# I scared my new rats



## Digits (Jan 8, 2009)

I got 2 male rats 3 days ago, each day they have become slowly more trustworthy, and I decided to take it a step further today, but I took things to far, and I think I really spooked them out. They are 2 months old, and I got them from a nice family who handled them often, and were nice to them. I knew right away they had been well socialized. They are a little older than I wanted, but because of their good temperament I decided it was a good decision (Maybe not?). The day I brought them home I left them completely alone in their cage with the exception of giving them a few treats. I wanted them to relax. 

Day two, they had calmed down a bit, I put their cage on my bed, sat on it, and after about an hour of me sitting around they came out. I was able to carry one of them, but he was a little nervous so I put him down. They explored my bed for a short time, climbed on me a bit, than decided to climb to the top of their cage and sit there. I lifted them off a few times, and put them back on my bed. They would run behind their cage, than run back to look at me, than again, than they'd climb back on top of the cage. After maybe 10 minutes they went back into their cage by choice. Again, with the exception of treats I left them alone for the rest of the night. At this point I was able to pet them without scaring them, and they seemed interested in me instead of nervous.

Day three. I woke up at 7:20, and they seemed very happy. I opened the cage and they both came to the door, I lifted one up, and let him sit in my arms, he seemed a little uneasy, so I put him back in his cage. I gave them some cucumber (Which they absolutely love) and they didn't yank it from me like normal, they both grabbed it calmly, than walked off with it, instead of the usual lunge for it, than take off. They seemed fairly happy when I pet them gently. I went to work and decided it would be a good idea to take them out of the cage a little longer, so they can relax out of the cage and get used to it. I got home, and they seemed very uninterested about coming out. I sat at the other side of my bed, on my laptop, I ignored them so they would feel safe coming out. About 1 hour passed and nothing, so I gave them some dried mango, and pet them. They seemed really calm when I pet them. After about an hour I decided I'd pick them up and take them out. I was successful, and got them both out. They seemed more trusting of me carrying them now. They sat on me for maybe 20 seconds, than went behind the cage and under my pillows. Maybe a minute later they just climbed back ontop of the cage and sat there. I gave them both treats, which they took. After them sitting their for 5 minutes I closed their cage door (This is where I made the mistake I think), and brought them back onto my bed. They had enough, and wanted back into their cage, they looked for the door, but couldn't find it, and they panicked a bit. I sat on my bed and didn't do anything, I assumed they would see I wasn't going to hurt them than relax. They than climbed to the top of the cage again, and didn't move. I waited about a minute than I realized they were not going to calm down so I opened the door, one ran in, the other didn't seem to notice. He sat ontop of the cage still for a while. I eventually left the room hoping he'd go back in if I wasn't around, 2 minutes later, hes still there. He took VERY slow steps, obviously scared, and was too scared to climb back down the cage. I knew I took it too far closing the door, so I thought the best thing to do was to put the guy in the cage where he felt safe. I picked him up and let him go back in. Its been about an hour and they seem to have finally relaxed and stopped staring at me. I moved them next to my computer so they can see me, but not have to be handled. 

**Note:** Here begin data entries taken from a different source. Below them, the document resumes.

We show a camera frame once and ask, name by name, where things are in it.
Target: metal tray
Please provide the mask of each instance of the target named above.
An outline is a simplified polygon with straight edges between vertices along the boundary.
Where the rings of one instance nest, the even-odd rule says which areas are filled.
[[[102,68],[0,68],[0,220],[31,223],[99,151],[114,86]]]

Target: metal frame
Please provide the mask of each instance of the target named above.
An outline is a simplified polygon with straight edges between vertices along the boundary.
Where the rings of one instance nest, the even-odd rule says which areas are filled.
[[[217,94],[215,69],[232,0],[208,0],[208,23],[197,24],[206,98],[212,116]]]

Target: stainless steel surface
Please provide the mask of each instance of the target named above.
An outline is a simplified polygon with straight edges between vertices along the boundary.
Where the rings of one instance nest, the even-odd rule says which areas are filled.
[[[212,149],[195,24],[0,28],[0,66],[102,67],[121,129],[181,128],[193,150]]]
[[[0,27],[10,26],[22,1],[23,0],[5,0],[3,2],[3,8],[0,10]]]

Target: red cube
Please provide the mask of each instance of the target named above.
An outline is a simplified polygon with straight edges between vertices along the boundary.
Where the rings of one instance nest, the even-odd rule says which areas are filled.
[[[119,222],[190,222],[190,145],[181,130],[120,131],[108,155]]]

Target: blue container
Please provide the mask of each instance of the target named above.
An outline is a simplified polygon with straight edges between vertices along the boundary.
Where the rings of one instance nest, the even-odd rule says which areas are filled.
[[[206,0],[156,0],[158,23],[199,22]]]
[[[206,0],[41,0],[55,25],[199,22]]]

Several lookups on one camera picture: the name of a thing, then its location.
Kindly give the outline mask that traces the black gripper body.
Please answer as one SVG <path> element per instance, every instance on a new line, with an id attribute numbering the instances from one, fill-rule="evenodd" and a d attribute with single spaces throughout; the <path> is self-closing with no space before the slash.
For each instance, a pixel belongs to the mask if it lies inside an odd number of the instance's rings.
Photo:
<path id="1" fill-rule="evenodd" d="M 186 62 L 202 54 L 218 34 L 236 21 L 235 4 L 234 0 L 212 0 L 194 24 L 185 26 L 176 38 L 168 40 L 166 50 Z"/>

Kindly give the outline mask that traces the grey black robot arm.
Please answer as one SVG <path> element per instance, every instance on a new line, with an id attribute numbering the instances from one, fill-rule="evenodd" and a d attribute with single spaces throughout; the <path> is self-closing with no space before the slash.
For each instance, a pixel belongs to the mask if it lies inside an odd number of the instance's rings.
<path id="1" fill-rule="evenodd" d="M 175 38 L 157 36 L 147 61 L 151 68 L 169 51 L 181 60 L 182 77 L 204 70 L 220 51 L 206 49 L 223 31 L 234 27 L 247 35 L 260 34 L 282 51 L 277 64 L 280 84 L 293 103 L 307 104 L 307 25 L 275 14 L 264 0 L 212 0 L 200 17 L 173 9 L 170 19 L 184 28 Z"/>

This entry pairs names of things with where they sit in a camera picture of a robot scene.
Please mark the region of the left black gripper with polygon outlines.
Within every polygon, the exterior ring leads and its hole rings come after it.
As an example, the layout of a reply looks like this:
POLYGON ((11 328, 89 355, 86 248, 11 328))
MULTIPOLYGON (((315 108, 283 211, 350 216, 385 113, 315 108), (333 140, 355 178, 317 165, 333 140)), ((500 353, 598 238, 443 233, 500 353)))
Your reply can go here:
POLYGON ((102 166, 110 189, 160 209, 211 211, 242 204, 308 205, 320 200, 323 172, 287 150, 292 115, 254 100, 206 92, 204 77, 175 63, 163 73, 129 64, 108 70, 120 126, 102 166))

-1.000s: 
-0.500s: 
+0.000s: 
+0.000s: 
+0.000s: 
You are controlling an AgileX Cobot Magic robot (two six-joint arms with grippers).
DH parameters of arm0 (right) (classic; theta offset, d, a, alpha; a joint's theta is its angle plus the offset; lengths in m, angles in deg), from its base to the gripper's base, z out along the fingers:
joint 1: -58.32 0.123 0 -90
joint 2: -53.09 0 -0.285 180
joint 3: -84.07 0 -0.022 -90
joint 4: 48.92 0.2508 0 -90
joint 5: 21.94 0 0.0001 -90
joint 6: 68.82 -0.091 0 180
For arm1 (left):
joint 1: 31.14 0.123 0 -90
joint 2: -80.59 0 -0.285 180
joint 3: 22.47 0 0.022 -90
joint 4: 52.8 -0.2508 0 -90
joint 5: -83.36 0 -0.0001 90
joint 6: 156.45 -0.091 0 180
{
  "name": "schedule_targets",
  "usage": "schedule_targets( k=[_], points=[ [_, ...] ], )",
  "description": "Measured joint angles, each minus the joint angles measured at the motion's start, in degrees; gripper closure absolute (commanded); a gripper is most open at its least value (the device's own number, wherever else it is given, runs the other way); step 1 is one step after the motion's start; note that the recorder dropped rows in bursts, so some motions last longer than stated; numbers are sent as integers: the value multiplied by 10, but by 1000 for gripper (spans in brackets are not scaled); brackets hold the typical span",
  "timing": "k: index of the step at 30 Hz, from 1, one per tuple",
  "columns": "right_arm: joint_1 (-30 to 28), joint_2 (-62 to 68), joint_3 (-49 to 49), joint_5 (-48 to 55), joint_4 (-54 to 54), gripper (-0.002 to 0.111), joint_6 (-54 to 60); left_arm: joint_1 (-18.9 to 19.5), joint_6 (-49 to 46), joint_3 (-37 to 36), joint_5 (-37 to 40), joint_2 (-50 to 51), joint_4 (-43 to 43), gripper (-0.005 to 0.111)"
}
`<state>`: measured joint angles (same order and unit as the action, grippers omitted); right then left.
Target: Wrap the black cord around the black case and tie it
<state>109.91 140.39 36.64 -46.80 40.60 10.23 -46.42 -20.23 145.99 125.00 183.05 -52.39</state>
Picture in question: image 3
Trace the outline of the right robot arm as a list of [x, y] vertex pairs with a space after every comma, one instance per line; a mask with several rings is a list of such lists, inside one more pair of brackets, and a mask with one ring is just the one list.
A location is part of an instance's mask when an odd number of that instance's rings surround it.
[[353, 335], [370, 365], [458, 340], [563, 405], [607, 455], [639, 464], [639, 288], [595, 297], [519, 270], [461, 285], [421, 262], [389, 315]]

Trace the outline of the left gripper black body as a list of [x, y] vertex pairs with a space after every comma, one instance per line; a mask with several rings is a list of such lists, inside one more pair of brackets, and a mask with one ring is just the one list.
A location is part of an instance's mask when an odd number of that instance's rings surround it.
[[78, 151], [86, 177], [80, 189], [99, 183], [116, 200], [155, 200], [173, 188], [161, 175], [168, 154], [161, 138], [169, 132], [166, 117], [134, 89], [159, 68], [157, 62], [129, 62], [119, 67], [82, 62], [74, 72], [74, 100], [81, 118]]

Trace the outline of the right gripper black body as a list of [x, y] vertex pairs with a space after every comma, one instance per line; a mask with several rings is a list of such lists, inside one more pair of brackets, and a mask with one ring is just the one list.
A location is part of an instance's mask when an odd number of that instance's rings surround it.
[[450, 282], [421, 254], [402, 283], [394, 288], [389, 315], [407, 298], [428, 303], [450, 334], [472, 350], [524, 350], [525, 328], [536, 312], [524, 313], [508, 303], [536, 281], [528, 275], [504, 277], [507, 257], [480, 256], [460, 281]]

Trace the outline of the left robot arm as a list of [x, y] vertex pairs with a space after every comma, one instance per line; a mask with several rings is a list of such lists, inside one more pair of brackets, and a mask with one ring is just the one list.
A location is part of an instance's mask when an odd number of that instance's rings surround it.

It seems I took it too far, and I'm not sure what to do. I took them out of their cage because they seemed real calm, but wouldn't come out on their own, was that where I made the first mistake? Or was the mistake closing the door to their cage on them? I think I can earn their trust back fairly quickly, but what if they aren't interested of ever coming out of their cage? Should I just leave them in there? Should I take them out? Should I try and let them out in a a large room where they can run around? I have a spare room currently empty upstairs. Should I try my washroom? I'm really not sure where to go from here if they're so scared of coming out. Maybe I'm expecting too much trust too fast?


----------



## Digits (Jan 8, 2009)

Its been about 2 hours since it happened and one of them is calm, but you can tell hes lost a lot of trust in me. The other, I'm really, really worried about. Hes in his cage, poking his head out every once and a while. I think I've really, really scared him. I decided to give them each a carrot and they both took it but the scared one barely did.

I feel really awful... I don't understand why they got so petrified. They seemed to be really starting to like me... 

I think I might have permanently lost trust with the one I really scared, hes still terrified...


----------



## SRGaudio1 (May 18, 2010)

I think you are giving them more intelligence credit than is due. I highly doubt you permanently scared either one, they will come around. You are very detailed, and took great care in trust training, and i really think they will be ok. give them time


----------



## ema-leigh (Jan 24, 2010)

Yes he might of been a bit uneasy but I doubt you spooked him. Just give him time and make sure you are relaxed as you can make them nervous if you are.

Now hes had a little while to calm down, go back and put the cage on your bed with the door open. Sit there and watch a movie and just let them get used to you being around again. 

Give them something yummy they have to stand and lick off a spoon, such as apple sauce or baby food.


----------



## Katydid (May 7, 2010)

gosh you were a lot more careful in getting your rats used to than I was! I let them stay in the cage un bugged the first night, the sec ond day I moved the cage into my living room and opened the top and pet them everytime they came up to check me out and after that I started picking them up. I'm not saying this is anywhere close to the best way but one loves my pockets and the other loves to sit on the back up my neck under my hair or explore me so I think it worked out okay!


----------